Oppelli suffers, he explains, from the same incurable pathology (multiple sclerosis), the same total immobility and total dependence from the assistance of other people, the same unbearable pain and suffering partially counteracted by powerful painkillers, the same full capacity for understanding and will.

And yet, unlike her fellow citizen Anna (fictitious name), the commission of the Giuliano Isontina University Health Authority responsible for assigning the medically assisted suicide procedure, expressed a negative opinion, because the requirement is missing of ‘life-sustaining treatment’. That is, the 49-year-old from Trieste is not attached to a machine that keeps her alive. Oppelli herself, however, explains how without human assistance 24 hours a day, she would in fact die, as almost happened when she was abandoned for 16 hours in bed, alone at home, by an irresponsible caregiver. “No one heard me scream, I couldn’t even cry, because I would have suffocated on my own saliva– she says-. The first to arrive was the caregiver for the next shift. It rang, but I couldn’t open it. They found me among my feces and urine in bed, hungry, thirsty, stiff as pre-stressed concrete because I couldn’t take my medicines”.
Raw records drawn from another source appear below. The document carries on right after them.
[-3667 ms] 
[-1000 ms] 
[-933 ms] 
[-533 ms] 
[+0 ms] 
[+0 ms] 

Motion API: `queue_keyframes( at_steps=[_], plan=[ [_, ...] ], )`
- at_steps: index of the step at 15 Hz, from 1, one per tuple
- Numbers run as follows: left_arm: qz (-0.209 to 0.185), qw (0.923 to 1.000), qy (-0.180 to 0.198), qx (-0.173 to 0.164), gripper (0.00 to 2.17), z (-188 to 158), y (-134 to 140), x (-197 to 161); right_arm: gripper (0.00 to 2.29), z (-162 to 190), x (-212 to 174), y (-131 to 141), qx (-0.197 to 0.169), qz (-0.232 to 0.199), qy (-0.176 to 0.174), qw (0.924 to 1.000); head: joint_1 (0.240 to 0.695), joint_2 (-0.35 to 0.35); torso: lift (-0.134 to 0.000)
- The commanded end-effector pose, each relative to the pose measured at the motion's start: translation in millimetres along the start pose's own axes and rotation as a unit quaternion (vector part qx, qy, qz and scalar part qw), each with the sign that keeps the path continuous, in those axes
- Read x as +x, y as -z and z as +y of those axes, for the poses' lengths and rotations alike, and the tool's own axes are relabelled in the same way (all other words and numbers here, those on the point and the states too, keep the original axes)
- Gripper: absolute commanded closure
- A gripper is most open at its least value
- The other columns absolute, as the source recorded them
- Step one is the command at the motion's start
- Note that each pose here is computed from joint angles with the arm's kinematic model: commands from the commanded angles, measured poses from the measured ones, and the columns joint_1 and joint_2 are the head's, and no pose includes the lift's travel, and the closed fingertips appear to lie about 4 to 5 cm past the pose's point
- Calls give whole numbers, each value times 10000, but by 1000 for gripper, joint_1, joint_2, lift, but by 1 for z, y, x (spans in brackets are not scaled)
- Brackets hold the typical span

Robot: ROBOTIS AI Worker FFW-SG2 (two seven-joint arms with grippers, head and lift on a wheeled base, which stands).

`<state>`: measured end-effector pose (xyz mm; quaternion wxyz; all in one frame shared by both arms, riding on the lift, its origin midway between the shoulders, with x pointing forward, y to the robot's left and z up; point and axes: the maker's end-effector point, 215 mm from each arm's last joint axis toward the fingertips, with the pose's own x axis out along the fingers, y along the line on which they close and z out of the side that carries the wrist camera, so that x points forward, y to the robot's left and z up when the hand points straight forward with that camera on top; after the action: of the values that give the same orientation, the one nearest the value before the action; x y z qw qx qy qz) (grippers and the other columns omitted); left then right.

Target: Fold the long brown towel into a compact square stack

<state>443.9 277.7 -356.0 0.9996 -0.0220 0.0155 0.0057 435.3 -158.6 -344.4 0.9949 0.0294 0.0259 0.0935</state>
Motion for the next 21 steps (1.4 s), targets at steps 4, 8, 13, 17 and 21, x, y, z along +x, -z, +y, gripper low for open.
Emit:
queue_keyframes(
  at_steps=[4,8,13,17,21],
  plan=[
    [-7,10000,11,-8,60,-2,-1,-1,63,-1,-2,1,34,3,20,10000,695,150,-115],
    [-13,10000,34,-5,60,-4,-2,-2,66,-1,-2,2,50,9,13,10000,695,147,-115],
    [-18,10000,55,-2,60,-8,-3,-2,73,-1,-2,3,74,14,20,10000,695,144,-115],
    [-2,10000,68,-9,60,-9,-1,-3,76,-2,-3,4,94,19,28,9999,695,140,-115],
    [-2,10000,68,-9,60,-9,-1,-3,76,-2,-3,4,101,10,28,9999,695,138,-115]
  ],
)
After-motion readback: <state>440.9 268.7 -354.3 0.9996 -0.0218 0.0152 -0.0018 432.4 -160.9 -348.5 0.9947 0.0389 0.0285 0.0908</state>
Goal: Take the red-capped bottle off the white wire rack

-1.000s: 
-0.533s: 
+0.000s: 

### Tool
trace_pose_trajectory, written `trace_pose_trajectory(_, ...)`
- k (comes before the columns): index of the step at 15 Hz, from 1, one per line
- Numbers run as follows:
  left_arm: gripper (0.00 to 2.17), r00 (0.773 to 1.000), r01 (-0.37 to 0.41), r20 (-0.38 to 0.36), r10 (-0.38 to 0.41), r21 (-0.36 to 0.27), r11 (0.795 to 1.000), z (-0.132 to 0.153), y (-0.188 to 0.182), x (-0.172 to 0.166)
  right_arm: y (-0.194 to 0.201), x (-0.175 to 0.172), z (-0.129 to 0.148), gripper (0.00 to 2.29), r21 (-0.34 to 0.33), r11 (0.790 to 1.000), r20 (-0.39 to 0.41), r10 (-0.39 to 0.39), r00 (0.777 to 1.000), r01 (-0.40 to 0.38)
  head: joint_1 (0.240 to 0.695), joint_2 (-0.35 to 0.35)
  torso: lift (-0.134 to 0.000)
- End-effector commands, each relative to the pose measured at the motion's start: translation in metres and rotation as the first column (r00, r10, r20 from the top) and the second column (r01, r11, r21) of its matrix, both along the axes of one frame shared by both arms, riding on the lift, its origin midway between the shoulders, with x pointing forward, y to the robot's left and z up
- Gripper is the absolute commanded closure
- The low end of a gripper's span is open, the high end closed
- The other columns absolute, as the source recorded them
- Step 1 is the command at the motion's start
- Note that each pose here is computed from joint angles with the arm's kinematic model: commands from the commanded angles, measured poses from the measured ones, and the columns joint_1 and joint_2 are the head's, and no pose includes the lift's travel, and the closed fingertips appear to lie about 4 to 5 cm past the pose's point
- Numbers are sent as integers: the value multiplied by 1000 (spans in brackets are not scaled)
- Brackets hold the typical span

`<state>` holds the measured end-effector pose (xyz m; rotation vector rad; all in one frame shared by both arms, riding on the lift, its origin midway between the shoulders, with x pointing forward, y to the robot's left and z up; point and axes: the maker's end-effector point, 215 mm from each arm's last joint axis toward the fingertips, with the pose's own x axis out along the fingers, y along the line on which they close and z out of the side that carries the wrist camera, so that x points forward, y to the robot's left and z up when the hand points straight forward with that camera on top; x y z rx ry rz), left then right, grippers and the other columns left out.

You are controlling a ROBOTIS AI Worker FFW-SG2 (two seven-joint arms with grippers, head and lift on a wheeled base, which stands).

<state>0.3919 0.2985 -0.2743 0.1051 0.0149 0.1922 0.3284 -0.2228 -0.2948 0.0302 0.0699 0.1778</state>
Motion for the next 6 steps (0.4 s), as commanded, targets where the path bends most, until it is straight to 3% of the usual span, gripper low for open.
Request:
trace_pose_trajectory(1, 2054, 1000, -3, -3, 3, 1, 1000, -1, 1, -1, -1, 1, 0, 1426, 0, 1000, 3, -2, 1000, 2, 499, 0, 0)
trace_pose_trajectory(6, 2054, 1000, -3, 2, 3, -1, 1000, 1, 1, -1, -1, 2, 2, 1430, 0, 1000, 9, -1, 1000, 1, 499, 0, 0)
She tells it in a faint voice, “because otherwise I’ll feel cough, and I can’t cough. This is why I have the ‘coughing machine’, a terrible thing that causes terrible pain in my trigeminal muscles, as if it were sucking my brain out”.
The woman specifies that she is not tired of life, but of pain and of suffering, which persists and becomes increasingly worse despite the excellent assistance he is receiving and the palliative care to which he has full access. He had a full life, thanks to readings and meetings with interesting people, even when the disease was already advanced, diagnosed in 2002, but with the first symptoms in ’99.

Since 2012, he continues “I need someone to put me to bed, turn me over and get me up in the morning; take me to the bathroom, brush my teeth, make me ‘presentable’, give me food and drink. But I can still work today, thanks to a voice interface on the computer. Just put me in front of the screen and turn on the PC, because I can’t, and move me, take me to the bathroom, when it’s time for a break.” And he concludes: “It is possible to live even with multiple sclerosis, and I tell everyone: try, it won’t be easy, it won’t get better, but when you can’t take it anymore there will be a way out”.
This way out, however, Martina Oppelli will find in Switzerland with the assistance of the Coscioni association, explains Gallo, because despite the rulings of the Constitutional Court, with the famous ‘Cappato ruling’ which prescribes when has the right to medically assisted suicide, the often restrictive interpretations of the ruling by institutions and officials still make it impossible to exercise this right. Neither Parliament, despite the constant requests of the Council and the President of the Republic, he concludes, has made any step forward towards an adequate law regulating the ‘end of life’.